Nortel Networks Corp., Mississauga, Ontario, and its creditors — including its pension plan participants — reached an out-of-court settlement to divide the $7.3 billion in residual assets following the company’s 2009 bankruptcy liquidation.
According to a news release from Nortel, its Canadian debtors will get 57% of the assets, while U.S. debtors will receive 24%. The remainder will go to creditors in Europe.
The settlement is pending approval from courts in Canada, the U.S., the United Kingdom and France.
Once the courts approve, pension plan participants in various Nortel plans will receive payments from the residual assets. The amount of payments to each plan or participant was not provided.

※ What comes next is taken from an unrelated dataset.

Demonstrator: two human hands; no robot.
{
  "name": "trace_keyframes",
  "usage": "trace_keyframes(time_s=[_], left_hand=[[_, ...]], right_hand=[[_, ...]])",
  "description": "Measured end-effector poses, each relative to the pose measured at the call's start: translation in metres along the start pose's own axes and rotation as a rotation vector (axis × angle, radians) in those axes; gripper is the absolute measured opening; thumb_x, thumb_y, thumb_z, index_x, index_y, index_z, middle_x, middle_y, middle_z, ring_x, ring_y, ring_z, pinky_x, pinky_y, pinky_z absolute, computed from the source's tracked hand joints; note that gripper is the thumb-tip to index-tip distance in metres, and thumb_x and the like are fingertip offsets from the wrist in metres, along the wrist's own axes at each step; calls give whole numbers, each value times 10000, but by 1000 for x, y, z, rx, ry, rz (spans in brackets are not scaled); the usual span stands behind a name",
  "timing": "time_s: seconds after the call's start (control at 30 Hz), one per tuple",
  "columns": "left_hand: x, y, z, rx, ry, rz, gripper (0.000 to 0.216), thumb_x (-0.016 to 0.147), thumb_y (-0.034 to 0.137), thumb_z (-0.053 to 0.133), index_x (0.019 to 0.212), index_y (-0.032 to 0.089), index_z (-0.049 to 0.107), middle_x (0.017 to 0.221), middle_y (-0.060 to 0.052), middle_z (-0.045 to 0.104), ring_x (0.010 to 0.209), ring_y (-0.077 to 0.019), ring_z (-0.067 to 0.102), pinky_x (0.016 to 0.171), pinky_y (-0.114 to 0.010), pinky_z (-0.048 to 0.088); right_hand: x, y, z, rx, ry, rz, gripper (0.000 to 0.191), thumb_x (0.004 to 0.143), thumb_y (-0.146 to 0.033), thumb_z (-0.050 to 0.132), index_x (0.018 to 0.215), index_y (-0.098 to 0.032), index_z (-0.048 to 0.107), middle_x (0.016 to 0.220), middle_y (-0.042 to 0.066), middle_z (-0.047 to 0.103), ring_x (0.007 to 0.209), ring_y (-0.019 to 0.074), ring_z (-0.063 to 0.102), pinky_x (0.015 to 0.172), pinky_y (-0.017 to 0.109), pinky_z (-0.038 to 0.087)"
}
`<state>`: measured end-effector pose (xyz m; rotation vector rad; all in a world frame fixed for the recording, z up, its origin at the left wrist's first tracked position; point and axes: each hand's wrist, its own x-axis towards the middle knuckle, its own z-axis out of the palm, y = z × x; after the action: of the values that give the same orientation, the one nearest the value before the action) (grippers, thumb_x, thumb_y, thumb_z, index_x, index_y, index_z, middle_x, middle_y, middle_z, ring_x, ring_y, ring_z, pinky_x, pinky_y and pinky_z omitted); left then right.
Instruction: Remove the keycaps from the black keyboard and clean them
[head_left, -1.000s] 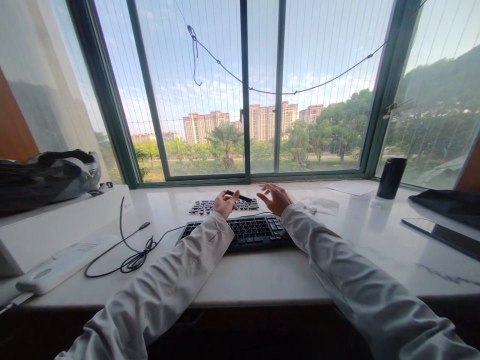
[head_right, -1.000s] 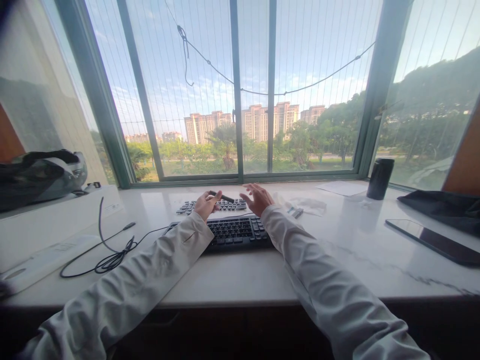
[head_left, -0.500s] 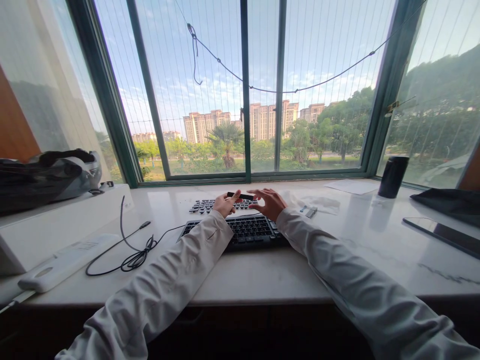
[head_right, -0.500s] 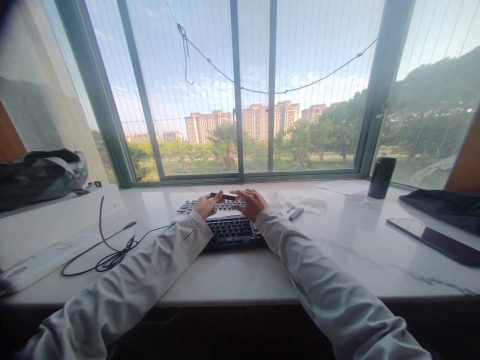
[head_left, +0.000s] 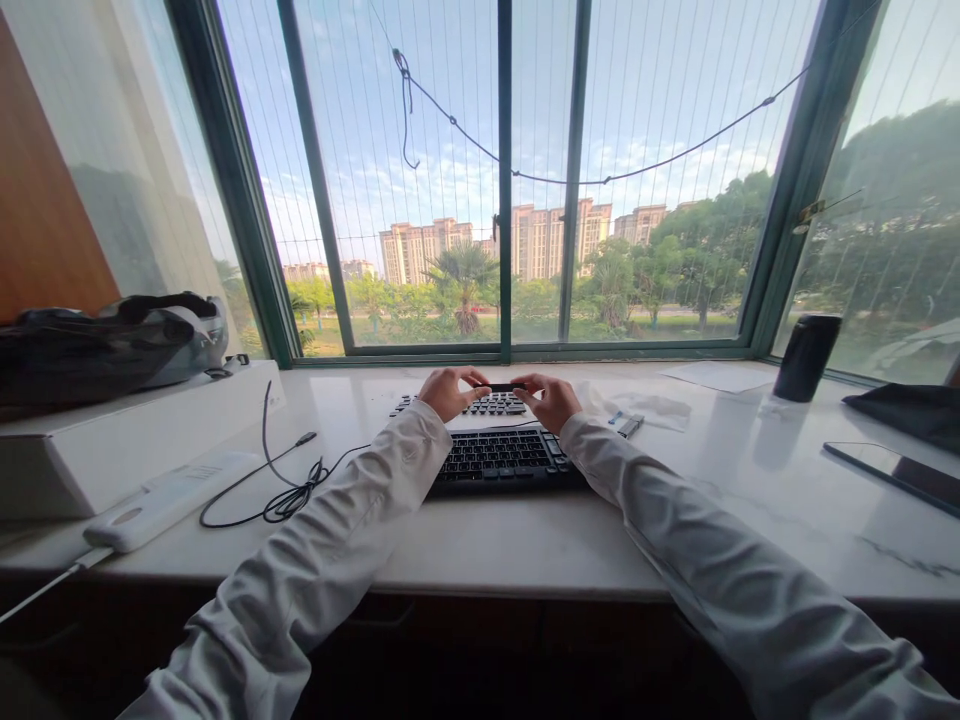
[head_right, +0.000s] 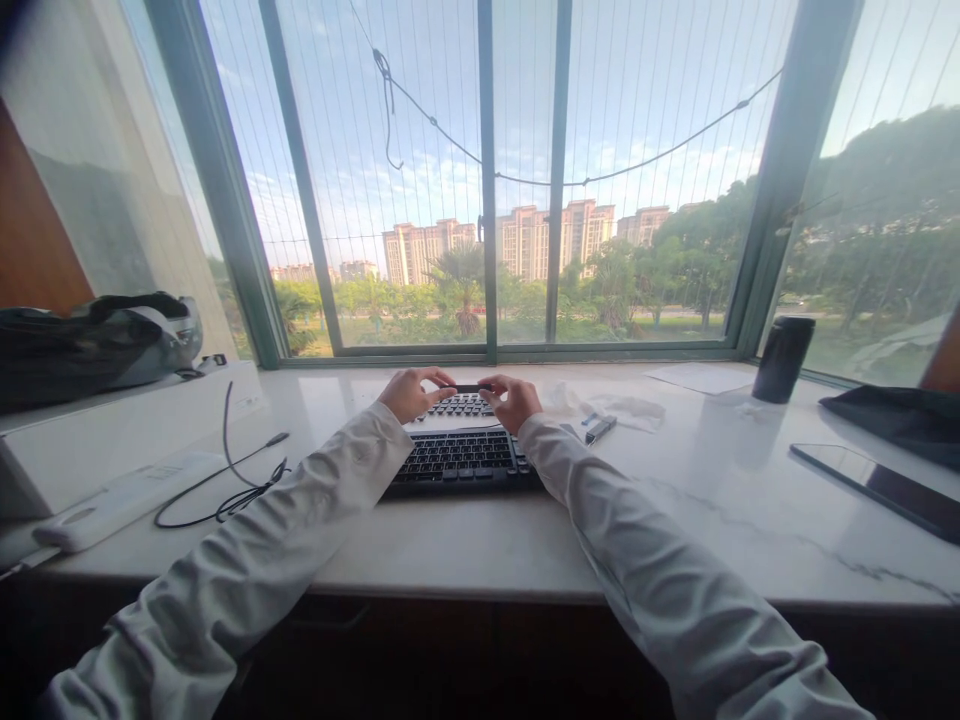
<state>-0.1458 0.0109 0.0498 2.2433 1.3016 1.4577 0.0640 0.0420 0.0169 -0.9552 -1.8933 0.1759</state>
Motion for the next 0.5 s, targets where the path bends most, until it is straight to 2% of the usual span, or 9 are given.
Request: trace_keyframes(time_s=[0.07,0.2,0.27,0.33,0.37,0.4,0.47,0.5], left_hand=[[2,2,-11,34,-124,8,193,582,378,760,713,238,735,669,-29,693,640,-176,600,621,-243,402],[3,5,-37,20,-294,15,168,536,320,785,669,228,743,656,-41,697,660,-173,617,633,-224,409],[0,4,-50,45,-438,-15,176,528,324,782,671,229,746,653,-41,700,623,-168,611,574,-218,399],[-7,2,-62,54,-589,-87,195,496,322,789,664,232,747,630,-32,698,490,-136,566,484,-215,367],[-11,0,-66,36,-597,-114,202,461,308,799,641,236,744,603,-22,691,444,-123,543,455,-211,351],[-16,-1,-69,12,-545,-110,199,418,291,809,595,242,734,559,-9,676,416,-112,525,439,-204,342],[-26,-3,-73,-12,-453,-39,187,376,285,814,531,255,714,501,13,651,388,-98,504,418,-197,327],[-30,-4,-73,-16,-471,-3,183,374,290,816,521,259,710,491,17,647,390,-97,506,418,-196,326]], right_hand=[[1,3,4,76,-84,37,276,755,-392,628,976,-242,694,784,28,703,725,168,624,706,304,469],[-1,3,12,252,-294,76,340,751,-439,626,982,-194,671,770,43,714,723,166,642,687,294,484],[-6,-4,14,310,-412,69,357,739,-458,632,951,-173,673,768,52,715,727,171,649,679,288,485],[-11,-15,13,330,-521,38,364,731,-480,631,920,-174,686,762,57,714,720,176,648,653,279,479],[-14,-21,13,324,-564,14,365,733,-491,623,911,-180,694,760,56,713,715,175,645,636,271,472],[-17,-28,13,308,-595,-13,361,737,-499,613,895,-187,701,754,52,711,706,170,638,618,261,462],[-23,-40,13,271,-637,-59,349,744,-499,602,864,-190,712,723,40,702,665,151,618,578,237,436],[-25,-44,14,249,-650,-76,346,743,-495,603,852,-186,716,690,32,691,627,138,600,548,224,417]])
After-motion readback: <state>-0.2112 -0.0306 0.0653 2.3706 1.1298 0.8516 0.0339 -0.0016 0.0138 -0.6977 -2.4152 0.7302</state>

The settlement follows a May 2015 ruling in U.S. and Canadian bankruptcy courts that Nortel’s assets should be evenly distributed among its creditors. The U.K. Supreme Court in 2013 ruled that U.K. plan participants should be treated the same as other Nortel creditors.

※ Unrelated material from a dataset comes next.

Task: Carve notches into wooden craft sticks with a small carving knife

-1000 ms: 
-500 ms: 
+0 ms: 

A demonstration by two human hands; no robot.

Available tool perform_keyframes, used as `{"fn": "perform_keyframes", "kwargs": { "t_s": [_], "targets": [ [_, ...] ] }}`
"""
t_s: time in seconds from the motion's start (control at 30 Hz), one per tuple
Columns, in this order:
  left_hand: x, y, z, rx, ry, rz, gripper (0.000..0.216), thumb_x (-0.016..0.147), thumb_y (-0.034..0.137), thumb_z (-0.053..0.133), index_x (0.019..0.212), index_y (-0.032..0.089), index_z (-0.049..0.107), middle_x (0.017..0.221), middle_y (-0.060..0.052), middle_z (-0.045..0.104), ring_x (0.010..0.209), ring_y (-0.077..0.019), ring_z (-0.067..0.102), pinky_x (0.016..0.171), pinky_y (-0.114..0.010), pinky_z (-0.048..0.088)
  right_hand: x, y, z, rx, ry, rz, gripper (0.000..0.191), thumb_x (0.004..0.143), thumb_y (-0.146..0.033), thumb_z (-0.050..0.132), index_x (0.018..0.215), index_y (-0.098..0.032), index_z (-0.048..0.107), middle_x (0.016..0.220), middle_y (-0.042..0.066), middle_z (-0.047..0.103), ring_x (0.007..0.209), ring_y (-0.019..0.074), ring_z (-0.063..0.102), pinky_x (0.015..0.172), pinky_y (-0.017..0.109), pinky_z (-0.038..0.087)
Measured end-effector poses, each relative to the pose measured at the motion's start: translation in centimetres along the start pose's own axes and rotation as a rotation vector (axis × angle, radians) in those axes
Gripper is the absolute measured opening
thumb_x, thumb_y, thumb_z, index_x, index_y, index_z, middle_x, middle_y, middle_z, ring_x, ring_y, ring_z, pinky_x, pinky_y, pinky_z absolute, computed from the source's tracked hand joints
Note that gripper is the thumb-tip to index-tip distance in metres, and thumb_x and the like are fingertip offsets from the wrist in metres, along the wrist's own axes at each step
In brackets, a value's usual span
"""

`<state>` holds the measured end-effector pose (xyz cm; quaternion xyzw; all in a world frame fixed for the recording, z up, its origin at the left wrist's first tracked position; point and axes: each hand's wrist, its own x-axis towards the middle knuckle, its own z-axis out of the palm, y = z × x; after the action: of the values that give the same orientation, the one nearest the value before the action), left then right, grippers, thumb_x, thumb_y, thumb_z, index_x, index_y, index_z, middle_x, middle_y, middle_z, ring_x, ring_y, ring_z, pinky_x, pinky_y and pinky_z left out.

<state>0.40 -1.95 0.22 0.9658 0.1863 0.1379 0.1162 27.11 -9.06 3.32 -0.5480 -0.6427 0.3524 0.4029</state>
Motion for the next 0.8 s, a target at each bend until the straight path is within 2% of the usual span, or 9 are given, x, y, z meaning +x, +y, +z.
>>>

Officials at Nortel Retirees and Protection Canada, an organization representing Nortel’s Canadian pension plan participants, could not be immediately reached for comment.

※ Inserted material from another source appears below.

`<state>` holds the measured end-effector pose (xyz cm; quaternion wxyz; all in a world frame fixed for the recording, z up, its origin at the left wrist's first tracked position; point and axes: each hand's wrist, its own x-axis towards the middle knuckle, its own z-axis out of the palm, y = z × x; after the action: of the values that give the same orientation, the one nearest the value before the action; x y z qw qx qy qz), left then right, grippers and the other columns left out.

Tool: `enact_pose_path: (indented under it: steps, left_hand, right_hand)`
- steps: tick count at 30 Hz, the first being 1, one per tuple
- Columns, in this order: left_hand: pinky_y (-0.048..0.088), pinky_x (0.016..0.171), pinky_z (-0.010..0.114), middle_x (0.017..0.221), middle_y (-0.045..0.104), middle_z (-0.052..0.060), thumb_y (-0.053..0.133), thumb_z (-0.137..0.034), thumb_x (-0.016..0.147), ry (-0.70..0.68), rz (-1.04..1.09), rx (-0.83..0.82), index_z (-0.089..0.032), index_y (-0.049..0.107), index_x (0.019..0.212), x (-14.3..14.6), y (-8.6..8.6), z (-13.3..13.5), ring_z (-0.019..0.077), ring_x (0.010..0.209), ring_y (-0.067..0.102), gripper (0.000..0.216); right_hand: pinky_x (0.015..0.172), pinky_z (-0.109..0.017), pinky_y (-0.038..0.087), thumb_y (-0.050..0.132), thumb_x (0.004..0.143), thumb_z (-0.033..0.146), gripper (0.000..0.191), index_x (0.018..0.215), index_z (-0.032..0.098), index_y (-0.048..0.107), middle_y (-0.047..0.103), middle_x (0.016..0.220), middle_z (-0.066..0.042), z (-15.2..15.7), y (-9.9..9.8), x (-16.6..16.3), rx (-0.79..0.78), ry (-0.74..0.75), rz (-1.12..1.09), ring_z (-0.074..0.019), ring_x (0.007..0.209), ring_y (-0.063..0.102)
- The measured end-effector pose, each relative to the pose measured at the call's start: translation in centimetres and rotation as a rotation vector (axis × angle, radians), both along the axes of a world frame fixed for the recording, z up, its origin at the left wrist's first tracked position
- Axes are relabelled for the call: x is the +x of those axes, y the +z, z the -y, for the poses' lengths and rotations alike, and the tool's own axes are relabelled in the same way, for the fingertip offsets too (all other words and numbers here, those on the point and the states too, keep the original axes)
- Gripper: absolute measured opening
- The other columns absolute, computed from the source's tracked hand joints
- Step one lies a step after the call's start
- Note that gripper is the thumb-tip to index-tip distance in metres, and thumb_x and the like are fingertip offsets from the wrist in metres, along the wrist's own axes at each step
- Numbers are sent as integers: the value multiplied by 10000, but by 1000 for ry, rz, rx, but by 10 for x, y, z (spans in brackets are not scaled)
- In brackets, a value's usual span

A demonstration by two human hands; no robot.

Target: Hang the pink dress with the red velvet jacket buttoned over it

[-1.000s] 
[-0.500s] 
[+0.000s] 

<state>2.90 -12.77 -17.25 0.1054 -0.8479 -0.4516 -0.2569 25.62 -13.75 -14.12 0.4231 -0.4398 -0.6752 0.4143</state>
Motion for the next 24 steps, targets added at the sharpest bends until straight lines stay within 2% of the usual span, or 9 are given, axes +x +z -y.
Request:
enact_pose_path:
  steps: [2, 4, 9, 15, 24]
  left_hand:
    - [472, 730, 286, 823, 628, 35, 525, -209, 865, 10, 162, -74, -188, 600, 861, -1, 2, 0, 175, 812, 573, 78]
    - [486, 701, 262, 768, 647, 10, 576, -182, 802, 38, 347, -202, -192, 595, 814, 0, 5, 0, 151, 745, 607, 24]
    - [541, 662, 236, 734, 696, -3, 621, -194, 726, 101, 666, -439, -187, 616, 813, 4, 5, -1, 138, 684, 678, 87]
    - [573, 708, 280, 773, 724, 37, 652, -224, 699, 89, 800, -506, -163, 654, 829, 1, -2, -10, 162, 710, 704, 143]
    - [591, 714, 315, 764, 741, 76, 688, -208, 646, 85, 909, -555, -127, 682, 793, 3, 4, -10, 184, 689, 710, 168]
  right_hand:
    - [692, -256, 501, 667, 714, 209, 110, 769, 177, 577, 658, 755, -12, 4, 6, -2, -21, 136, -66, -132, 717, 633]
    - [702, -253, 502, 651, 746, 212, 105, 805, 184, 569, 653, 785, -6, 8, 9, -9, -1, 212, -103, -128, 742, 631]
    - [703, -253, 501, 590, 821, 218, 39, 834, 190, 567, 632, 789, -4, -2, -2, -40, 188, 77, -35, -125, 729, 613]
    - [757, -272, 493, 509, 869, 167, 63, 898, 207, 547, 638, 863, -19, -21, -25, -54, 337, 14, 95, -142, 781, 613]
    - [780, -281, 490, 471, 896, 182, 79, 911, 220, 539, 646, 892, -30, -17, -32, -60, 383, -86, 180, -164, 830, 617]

Nortel’s U.S. pension plan was taken over in 2009 by the Pension Benefit Guaranty Corp., which assumed responsibility for the $514 million shortfall in the $716 million plan. PBGC spokesman Marc Hopkins said in a statement that the agency “is not a party to the agreement and objects to it.”
“In particular, the agreement does not resolve PBGC’s issues in the Nortel proceedings, including the allowance of PBGC’s bankruptcy claims, which total $708 million. The agreement also calls for a Chapter 11 plan that would be contrary to the Bankruptcy Code,” the statement said.
The statement added that the PBGC does not expect benefit payments to the plan’s participants to change as a result of the agreement or any court proceedings. “However, if our claims in the bankruptcy are not fairly resolved, the plan sponsors that pay PBGC premiums will have to shoulder a greater burden in the coming years.”
The asset and liability sizes for the Canadian, U.K. and French plans could not be learned by press time.
Angela Dimsdale Gill, head of pension litigation at the law firm of Hogan Lovells, trustee for Nortel’s U.K. pension plan, said in a news release that the settlement “is an enormous step on the road to conclusion. It is very much hoped that the distribution of funds to all creditors everywhere is now genuinely within sight.”